### Record extracts
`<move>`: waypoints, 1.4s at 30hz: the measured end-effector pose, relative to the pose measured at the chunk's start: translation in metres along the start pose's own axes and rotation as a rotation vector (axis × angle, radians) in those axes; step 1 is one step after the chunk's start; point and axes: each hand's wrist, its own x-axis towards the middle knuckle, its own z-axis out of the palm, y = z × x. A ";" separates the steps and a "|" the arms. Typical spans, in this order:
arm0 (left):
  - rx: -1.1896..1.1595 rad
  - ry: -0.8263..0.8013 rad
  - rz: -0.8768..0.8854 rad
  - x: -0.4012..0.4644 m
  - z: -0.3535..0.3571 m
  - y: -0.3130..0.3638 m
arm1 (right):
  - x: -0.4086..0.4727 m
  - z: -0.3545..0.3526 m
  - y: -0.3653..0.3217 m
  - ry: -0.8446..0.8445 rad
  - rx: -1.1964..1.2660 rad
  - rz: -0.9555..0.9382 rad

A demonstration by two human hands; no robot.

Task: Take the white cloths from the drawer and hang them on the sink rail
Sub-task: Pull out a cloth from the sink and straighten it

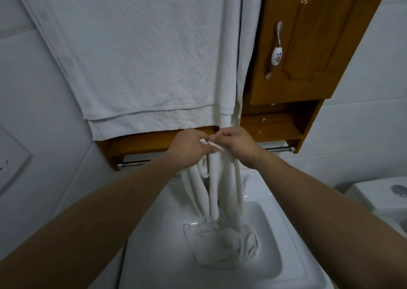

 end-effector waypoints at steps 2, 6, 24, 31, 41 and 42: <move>0.023 0.044 -0.019 0.001 -0.003 0.000 | -0.001 -0.005 0.001 -0.009 0.075 0.037; 0.113 0.057 -0.027 0.004 -0.006 0.002 | -0.006 -0.004 0.003 -0.034 0.120 0.038; 0.417 0.344 -0.227 0.019 -0.076 -0.079 | -0.038 -0.036 0.051 -0.051 -0.296 0.197; 0.477 0.382 -0.364 0.017 -0.093 -0.102 | -0.050 -0.061 0.073 0.080 -0.385 0.258; 0.368 0.179 -0.391 0.010 -0.060 -0.083 | -0.049 -0.061 0.062 0.181 -0.269 0.276; 0.328 0.167 -0.368 0.008 -0.054 -0.079 | -0.048 -0.057 0.056 0.184 -0.233 0.275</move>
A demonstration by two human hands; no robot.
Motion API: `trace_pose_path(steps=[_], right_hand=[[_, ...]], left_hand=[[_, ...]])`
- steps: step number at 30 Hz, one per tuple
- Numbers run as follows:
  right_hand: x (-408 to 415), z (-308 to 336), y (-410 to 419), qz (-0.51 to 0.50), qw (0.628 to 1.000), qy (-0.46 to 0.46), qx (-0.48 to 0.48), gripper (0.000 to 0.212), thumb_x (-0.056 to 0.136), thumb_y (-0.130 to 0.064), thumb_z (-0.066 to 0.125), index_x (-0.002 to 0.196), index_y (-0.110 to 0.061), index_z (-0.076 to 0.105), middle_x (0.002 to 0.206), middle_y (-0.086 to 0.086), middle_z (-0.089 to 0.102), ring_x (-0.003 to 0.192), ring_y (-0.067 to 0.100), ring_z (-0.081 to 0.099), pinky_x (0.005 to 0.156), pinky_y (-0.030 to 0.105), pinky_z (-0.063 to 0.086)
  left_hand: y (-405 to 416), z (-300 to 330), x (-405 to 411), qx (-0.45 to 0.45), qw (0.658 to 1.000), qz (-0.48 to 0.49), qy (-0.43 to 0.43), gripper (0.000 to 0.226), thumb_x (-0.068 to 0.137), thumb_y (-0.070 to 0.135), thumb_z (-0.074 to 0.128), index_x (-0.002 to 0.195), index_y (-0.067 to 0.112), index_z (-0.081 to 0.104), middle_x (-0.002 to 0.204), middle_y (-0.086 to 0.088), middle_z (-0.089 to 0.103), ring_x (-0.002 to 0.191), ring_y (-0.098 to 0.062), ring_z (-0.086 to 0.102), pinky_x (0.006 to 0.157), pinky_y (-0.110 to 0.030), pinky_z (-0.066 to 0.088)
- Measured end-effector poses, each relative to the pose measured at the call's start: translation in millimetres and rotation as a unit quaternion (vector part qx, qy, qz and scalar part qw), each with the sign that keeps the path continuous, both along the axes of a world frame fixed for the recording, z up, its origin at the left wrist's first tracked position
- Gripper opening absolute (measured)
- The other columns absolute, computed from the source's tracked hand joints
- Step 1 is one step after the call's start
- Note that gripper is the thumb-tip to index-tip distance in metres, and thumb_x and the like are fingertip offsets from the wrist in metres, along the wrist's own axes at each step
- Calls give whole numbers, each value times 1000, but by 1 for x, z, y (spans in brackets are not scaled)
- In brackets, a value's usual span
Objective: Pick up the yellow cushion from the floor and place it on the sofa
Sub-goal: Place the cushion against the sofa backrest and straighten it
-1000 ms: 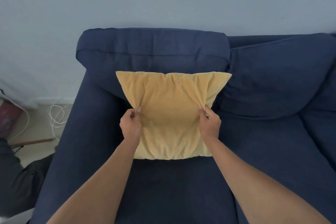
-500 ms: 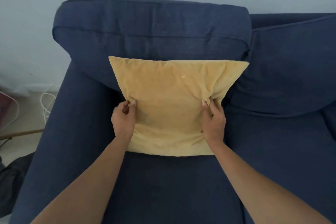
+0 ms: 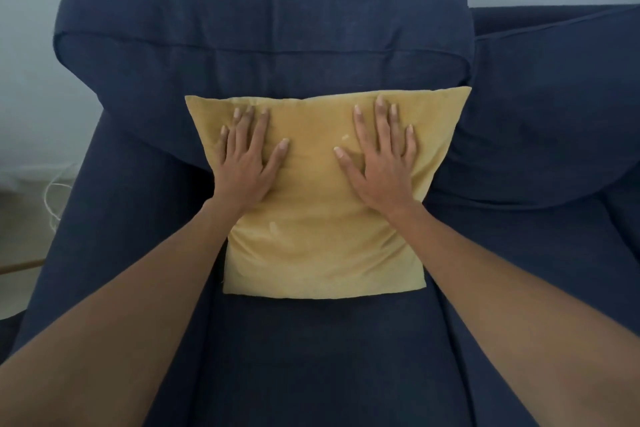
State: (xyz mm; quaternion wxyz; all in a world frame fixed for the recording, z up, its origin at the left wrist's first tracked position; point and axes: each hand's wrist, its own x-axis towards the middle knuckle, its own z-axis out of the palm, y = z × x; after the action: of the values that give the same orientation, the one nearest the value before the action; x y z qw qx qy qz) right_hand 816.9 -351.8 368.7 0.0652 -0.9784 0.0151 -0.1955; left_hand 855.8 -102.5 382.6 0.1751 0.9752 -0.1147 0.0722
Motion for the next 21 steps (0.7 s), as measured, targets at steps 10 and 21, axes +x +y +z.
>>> trace_pose_path(steps=[10,21], right_hand=[[-7,-6,-43,70,997,-9,29,73,107,-55,34,167,-16,19,174,14,7,162,29,6,127,53,2],[-96,-53,-36,-78,793,201,569,72,101,-69,35,164,-40,15,152,-26,36,141,-1,35,127,41,24]], left_hand=[[22,-10,-9,-70,996,43,-46,73,105,59,34,165,26,10,172,-7,1,159,-23,-1,127,-44,-1],[29,-48,-68,-481,803,219,274,98,84,89,33,163,39,4,164,7,29,148,-20,31,123,-46,22]])
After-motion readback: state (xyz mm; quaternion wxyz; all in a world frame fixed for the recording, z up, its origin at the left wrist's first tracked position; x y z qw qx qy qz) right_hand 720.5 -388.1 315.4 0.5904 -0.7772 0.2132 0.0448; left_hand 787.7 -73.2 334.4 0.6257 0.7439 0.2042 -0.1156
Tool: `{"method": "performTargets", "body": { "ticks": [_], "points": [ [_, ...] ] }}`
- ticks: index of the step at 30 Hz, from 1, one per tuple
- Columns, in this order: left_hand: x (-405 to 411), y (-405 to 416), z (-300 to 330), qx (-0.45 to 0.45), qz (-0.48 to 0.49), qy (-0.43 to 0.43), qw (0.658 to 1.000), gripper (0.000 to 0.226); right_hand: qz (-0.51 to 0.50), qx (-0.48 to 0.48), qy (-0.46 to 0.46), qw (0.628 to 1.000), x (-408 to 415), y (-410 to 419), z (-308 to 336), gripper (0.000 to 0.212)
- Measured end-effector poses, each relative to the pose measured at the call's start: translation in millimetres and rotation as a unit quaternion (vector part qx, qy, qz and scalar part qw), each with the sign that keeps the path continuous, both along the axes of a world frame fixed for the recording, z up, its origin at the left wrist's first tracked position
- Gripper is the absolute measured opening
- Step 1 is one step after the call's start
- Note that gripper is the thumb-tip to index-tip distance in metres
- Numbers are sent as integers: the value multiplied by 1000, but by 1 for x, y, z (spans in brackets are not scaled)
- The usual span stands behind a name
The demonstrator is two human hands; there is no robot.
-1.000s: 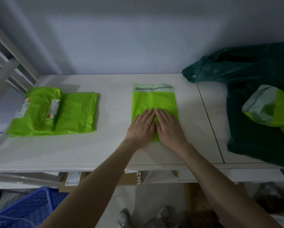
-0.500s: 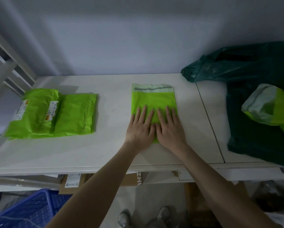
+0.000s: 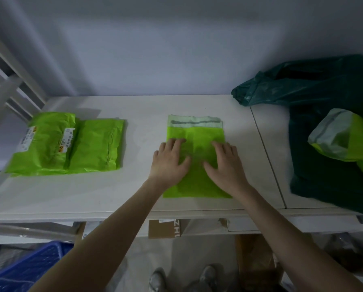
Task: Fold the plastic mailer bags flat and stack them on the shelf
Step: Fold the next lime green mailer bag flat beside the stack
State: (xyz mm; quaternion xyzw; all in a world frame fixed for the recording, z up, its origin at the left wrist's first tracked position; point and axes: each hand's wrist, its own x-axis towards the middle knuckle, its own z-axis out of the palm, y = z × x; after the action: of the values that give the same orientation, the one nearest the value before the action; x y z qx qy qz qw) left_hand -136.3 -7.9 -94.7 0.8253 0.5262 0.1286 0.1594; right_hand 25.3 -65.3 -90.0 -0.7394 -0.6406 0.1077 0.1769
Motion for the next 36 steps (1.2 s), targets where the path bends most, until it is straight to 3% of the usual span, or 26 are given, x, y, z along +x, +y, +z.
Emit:
{"method": "performTargets", "body": {
  "ticks": [2, 5, 10, 14, 20, 30, 36],
  "points": [
    [5, 14, 5, 53, 15, -42, 998, 50, -2, 46, -8, 999, 4, 13, 3, 49],
    [18, 36, 10, 86, -3, -55, 995, 65, 3, 70, -35, 997, 7, 41, 4, 45],
    [36, 61, -1, 60, -52, 41, 996, 51, 54, -5, -56, 997, -1, 78, 2, 50],
    [33, 66, -17, 34, -53, 107, 992, 55, 83, -40, -59, 994, -1, 88, -11, 52],
    [28, 65, -27, 13, -57, 86, 995, 54, 80, -65, -74, 992, 3, 85, -23, 55],
    [27, 64, -29, -13, 31, 80, 996, 73, -53, -107, -96, 988, 4, 82, -27, 80],
    [27, 62, -28, -2, 46, 74, 996, 79, -72, -111, -99, 986, 3, 81, -26, 83]
  ]
}}
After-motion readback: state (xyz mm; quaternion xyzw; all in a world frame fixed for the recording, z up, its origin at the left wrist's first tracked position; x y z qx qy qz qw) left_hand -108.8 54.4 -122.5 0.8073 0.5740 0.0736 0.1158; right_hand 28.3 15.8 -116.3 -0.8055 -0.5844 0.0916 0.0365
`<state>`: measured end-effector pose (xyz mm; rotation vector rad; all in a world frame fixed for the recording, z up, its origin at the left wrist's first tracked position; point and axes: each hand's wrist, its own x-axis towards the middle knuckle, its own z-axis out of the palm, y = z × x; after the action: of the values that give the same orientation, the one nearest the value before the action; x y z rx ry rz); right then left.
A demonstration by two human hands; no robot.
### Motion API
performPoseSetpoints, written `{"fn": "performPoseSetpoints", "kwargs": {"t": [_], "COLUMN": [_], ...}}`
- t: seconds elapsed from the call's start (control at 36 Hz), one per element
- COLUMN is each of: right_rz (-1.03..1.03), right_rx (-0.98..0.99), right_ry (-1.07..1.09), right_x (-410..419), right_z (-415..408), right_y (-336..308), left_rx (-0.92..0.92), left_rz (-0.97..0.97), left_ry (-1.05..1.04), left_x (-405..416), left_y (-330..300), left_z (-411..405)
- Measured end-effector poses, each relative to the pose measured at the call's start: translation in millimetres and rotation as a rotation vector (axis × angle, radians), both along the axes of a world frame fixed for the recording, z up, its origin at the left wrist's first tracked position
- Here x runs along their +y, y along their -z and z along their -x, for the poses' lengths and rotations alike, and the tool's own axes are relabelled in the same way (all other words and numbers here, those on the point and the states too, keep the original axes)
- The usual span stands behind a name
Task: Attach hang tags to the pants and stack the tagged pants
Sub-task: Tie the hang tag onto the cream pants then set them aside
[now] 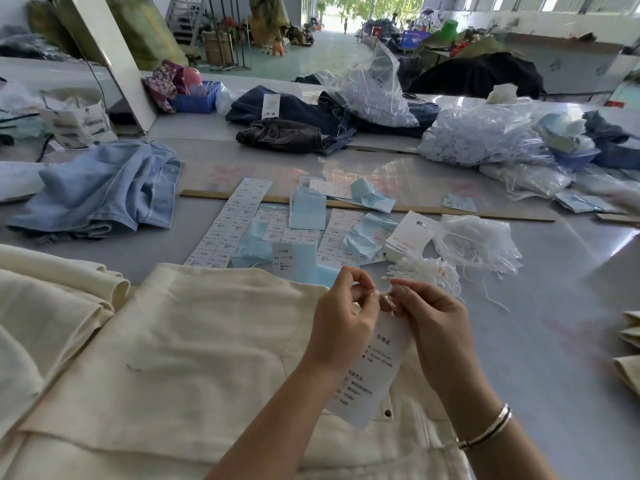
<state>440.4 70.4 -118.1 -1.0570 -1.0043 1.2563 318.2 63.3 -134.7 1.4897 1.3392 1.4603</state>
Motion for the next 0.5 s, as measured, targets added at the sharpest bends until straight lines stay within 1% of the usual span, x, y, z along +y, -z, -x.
{"fn": "performPoseSetpoints", "kwargs": {"t": [0.5], "right_rz": [-0.031], "right_rx": [-0.039], "right_ry": [0.005], "right_x": [-3.0], "right_z": [3.4], "right_y": [0.4], "left_rx": [-0.006], "left_rz": [0.017], "left_ry": [-0.004], "left_x": [1.6], "left_y": [1.4], "left_z": [-1.4]}}
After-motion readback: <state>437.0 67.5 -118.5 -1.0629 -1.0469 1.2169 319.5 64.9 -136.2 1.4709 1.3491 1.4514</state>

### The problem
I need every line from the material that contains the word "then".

### Task output
`<state>`: measured end-effector pose (xyz mm; rotation vector rad; all in a world frame fixed for the recording, z up, its origin at the left wrist's first tracked position; point and axes: each hand's wrist, its own x-axis towards the middle knuckle, its own z-axis out of the palm, y = z × x; after the action: of the values that give the same orientation, the one nearest the value before the action; x y z rx ry rz); right then left.
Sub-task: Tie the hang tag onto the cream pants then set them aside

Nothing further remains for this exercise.